Data items:
----
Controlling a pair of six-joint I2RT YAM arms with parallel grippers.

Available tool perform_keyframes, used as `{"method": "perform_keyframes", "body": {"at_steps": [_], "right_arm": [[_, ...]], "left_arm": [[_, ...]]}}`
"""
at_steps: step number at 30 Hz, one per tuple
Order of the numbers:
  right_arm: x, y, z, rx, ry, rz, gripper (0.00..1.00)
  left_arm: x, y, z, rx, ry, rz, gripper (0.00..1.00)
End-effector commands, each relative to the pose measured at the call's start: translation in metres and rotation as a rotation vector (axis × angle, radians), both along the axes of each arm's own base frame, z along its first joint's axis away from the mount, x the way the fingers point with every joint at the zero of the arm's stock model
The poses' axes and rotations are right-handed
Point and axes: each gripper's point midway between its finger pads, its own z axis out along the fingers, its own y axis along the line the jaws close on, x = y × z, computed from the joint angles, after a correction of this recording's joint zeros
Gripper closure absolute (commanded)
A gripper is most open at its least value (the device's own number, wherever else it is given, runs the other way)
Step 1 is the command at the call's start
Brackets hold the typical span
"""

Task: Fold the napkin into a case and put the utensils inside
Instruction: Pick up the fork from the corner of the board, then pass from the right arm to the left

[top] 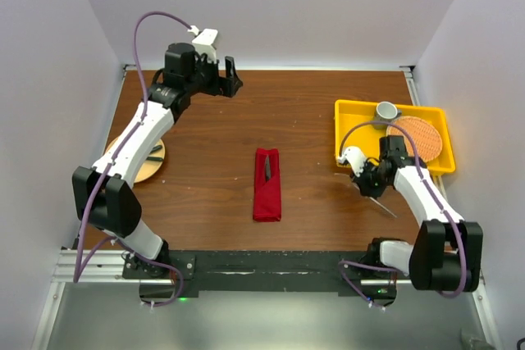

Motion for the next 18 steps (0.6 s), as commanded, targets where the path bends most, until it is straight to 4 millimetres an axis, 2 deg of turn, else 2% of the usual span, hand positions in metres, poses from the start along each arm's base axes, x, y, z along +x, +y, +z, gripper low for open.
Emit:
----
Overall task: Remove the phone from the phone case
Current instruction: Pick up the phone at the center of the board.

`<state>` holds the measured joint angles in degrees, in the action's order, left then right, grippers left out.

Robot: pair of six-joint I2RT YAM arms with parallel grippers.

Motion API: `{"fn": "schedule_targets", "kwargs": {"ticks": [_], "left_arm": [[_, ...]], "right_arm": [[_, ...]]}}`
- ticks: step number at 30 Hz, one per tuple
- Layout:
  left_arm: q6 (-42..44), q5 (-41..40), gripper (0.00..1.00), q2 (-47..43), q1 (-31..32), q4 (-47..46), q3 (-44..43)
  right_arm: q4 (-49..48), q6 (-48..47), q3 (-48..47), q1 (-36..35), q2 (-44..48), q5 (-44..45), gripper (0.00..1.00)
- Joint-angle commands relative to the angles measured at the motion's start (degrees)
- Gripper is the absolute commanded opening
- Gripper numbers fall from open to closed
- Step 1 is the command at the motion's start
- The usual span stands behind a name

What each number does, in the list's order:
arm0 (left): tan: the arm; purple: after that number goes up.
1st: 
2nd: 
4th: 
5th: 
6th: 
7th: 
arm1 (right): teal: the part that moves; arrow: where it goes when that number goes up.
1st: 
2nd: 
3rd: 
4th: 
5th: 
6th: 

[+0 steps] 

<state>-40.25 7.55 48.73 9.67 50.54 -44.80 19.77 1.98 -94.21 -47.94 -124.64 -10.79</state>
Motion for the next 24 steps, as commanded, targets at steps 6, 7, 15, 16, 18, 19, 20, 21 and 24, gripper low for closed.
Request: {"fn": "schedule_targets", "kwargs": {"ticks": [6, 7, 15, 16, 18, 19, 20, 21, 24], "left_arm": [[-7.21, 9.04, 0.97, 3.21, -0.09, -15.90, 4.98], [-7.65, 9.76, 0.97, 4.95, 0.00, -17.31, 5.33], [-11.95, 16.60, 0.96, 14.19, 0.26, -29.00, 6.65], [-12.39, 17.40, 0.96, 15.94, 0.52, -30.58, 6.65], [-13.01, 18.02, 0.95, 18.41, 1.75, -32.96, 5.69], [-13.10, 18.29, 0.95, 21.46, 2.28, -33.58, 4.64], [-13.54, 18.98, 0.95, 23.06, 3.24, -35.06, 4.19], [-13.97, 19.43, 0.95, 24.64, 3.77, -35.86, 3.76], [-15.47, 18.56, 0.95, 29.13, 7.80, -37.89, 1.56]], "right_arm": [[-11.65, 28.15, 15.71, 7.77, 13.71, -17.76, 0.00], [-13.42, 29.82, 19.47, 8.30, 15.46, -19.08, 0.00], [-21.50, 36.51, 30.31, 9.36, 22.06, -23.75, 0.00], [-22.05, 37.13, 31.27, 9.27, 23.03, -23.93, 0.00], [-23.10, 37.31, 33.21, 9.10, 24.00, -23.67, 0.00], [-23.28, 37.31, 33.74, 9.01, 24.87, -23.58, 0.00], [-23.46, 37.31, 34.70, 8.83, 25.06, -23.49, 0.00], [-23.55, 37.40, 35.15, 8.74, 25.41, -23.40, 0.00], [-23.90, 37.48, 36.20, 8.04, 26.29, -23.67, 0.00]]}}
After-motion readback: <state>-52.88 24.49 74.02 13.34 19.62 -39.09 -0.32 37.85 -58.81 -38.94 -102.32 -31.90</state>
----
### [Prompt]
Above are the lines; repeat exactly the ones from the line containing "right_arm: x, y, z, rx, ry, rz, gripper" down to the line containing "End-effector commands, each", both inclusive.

### [Exercise answer]
  right_arm: x, y, z, rx, ry, rz, gripper (0.00..1.00)
  left_arm: x, y, z, rx, ry, rz, gripper (0.00..1.00)
End-effector commands, each relative to the pose measured at the call's start: translation in metres and rotation as a rotation vector (axis × angle, radians), both along the axes of each arm's own base frame, z along its first joint's axis away from the mount, x the way the fingers point with every joint at the zero of the arm's stock model

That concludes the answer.